O Evangelho Segundo o Espiritismo – Capítulo IX, item 9.
A Cólera
A cólera é, sem
dúvida, filha do orgulho.
Com efeito, basta
que se faça uma alusão a certo defeito nosso; uma comparação que
nos rebaixe ou simplesmente nos seja desfavorável; uma crítica,
ainda que sincera e construtiva, a qualquer realização de que
tenhamos sido responsáveis; ou que alguém desatenda a uma ordem,
esqueça uma recomendação ou contrarie uma opinião nossa, para
que a irritação se instale em nosso espírito, nos faça perder a
razão e nos impila à violência verbal ou física.
Nesses momentos de
fúria, é comum, então, dizermos coisas que não sentimos,
tomarmos atitudes que não condizem com as normas da civilidade,
e até infligirmos sevicias em quem quer que nos caia ao alcance
das mãos (ou dos pés).
Quase sempre,
muito nos arrependemos depois desses acessos de loucura,
lamentando amargamente termos magoado e ofendido aqueles que
estimamos, mas já o mal terá produzido seus efeitos: rancores em
uns, traumas psíquicos em outros, etc.
Muitas dessas
criaturas que, diante das mínimas contrariedades, se
descontrolam e se deixam empolgar pela cólera, atribuem-na ao
temperamento com que a natureza os dotou, e, dando-se por
justificadas, não diligenciam para extirpá-la.
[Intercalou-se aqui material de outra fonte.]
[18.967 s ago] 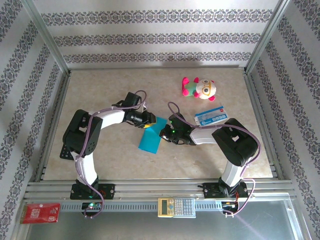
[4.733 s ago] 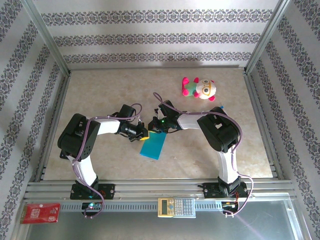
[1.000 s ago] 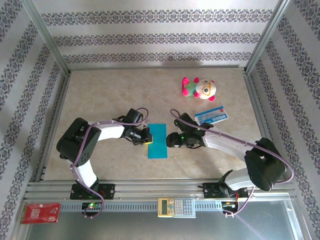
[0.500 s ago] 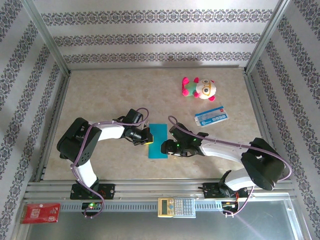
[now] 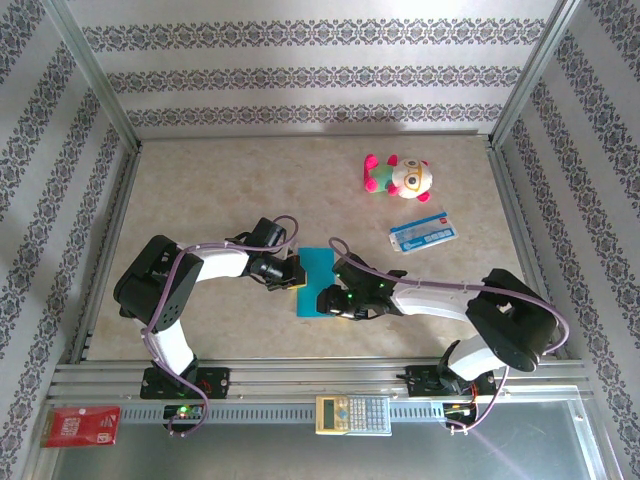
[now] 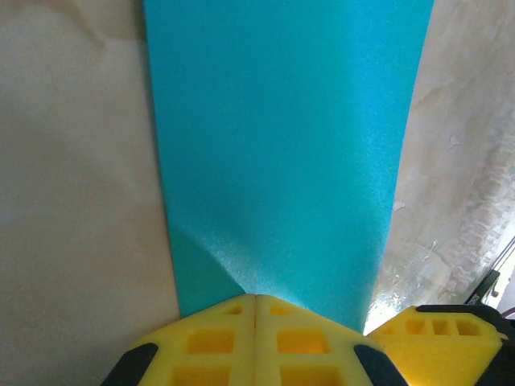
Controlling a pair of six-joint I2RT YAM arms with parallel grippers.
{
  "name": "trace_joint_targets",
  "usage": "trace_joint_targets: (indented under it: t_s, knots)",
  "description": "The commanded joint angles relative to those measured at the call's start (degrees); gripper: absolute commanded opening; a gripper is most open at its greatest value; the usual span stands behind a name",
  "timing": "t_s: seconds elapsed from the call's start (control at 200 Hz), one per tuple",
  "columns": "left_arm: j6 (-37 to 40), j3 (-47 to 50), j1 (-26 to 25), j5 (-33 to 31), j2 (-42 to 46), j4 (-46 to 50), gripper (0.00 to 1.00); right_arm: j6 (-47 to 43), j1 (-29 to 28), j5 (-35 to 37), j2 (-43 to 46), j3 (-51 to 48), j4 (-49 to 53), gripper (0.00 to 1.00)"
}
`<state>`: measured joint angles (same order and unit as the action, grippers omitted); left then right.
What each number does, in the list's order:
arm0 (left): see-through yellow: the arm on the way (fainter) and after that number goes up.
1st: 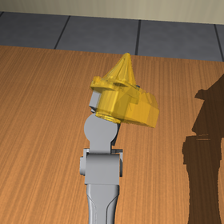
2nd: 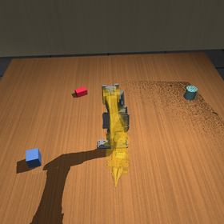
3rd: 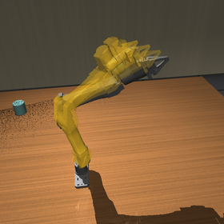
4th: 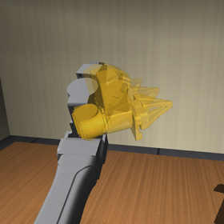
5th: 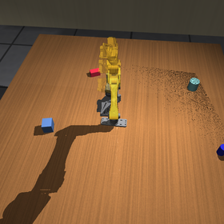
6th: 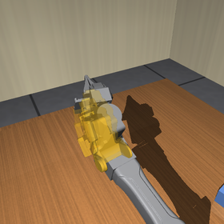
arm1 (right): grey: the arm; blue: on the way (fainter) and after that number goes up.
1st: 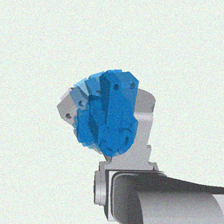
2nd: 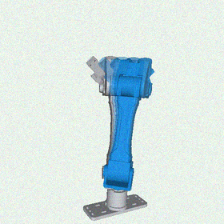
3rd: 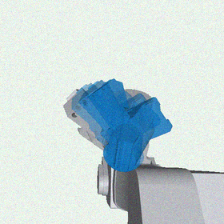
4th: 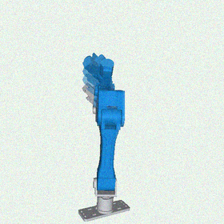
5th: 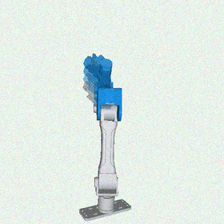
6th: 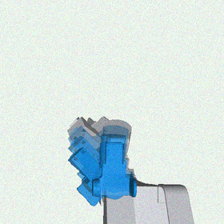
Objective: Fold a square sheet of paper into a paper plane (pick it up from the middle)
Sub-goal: Fold the triangle a second time at the center of the table.
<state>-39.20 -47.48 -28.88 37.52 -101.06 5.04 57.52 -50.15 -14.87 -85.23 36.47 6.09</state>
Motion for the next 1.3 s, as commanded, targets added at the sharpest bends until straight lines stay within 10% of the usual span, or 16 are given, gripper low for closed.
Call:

Como poderei agir
de outro modo – dizem – se Deus me fez assim, bilioso e
explosivo?
A verdade, porém,
é que a cólera, como de resto todos os vícios, é uma imperfeição
de nosso espírito, respondendo cada um por todos os desatinos
que venha a praticar nesse estado.
Eis algumas
advertências do Evangelho a respeito, que nenhum cristão deve
desconhecer:
“Todo homem que se
irar contra seu irmão será réu no juízo”. (Mateus, 5:22.)
“Se vos irardes,
seja sem pecar; não se ponha o sol sobre a vossa ira”. (Efésios,
4: 26.)
“Seja todo homem
pronto para ouvir, ponderado no falar e moroso em se irar;
porque na ira o homem não faz o que é justo aos olhos de Deus”.
(Tiago, 1: 19-20.)
Pois bem, o melhor
meio de corrigir-nos de um defeito é cultivarmos a virtude que
lhe seja oposta.
Assim, para
deixarmos de ser coléricos, o que temos a fazer é exercitar-nos
na mansidão, tomando por modelo o Mestre dos mestres, que, mesmo
nas circunstâncias mais constrangedoras, jamais perdeu a calma,
nunca teve um gesto de violência, nem se permitiu qualquer
revide às ofensas e maus tratos de que foi alvo, e, por isso,
tinha plena autoridade para aconselhar:
“Não resistais ao
que vos fizer mal, e se alguém vos ferir na face direita,
oferecei-lhe também a esquerda”. (Ma\teus, 5:39.)
“Aprendei de mim,
que sou manso e humilde de coração, e achareis descanso para as
vossas almas”. (Mateus, 11:29.)
Estas máximas, que
a alguns poderiam parecer a consagração da pusilanimidade e da
covardia, e, pois, inaceitáveis para um homem de brio,
constituem, ao contrário, regras de conduta, que só os realmente
fortes são capazes de exemplificar.
Sim, porque reagir
à valentona, como os irracionais, denota fraqueza espiritual, ao
passo que a brandura é apanágio das almas que, havendo
conquistado a si mesmas, adquiriram tão grande fortaleza moral
que ninguém as pode atingir, nem perturbar-lhes a doce
tranqüilidade interior, muito menos a golpes de ignorância e
brutalidade.
A Doutrina
Espírita esclarece-nos que devemos refrear o nosso mau gênio,
esforçando-nos por ser mansos e pacíficos, não apenas por meras
razões místicas, mas como medida de higiene mental, pois, sempre
que nos encolerizamos, lançamos em nosso organismo forte dose de
adrenalina, e isso, fazendo aumentar a pressão sanguínea, pode
provocar uma apoplexia, arruinar-nos a saúde, senão mesmo
causar-nos a morte.
E o traspasse
nessas condições ser-nos-ia sobremaneira penoso, tais as
perturbações que viríamos a sofrer no mundo espiritual.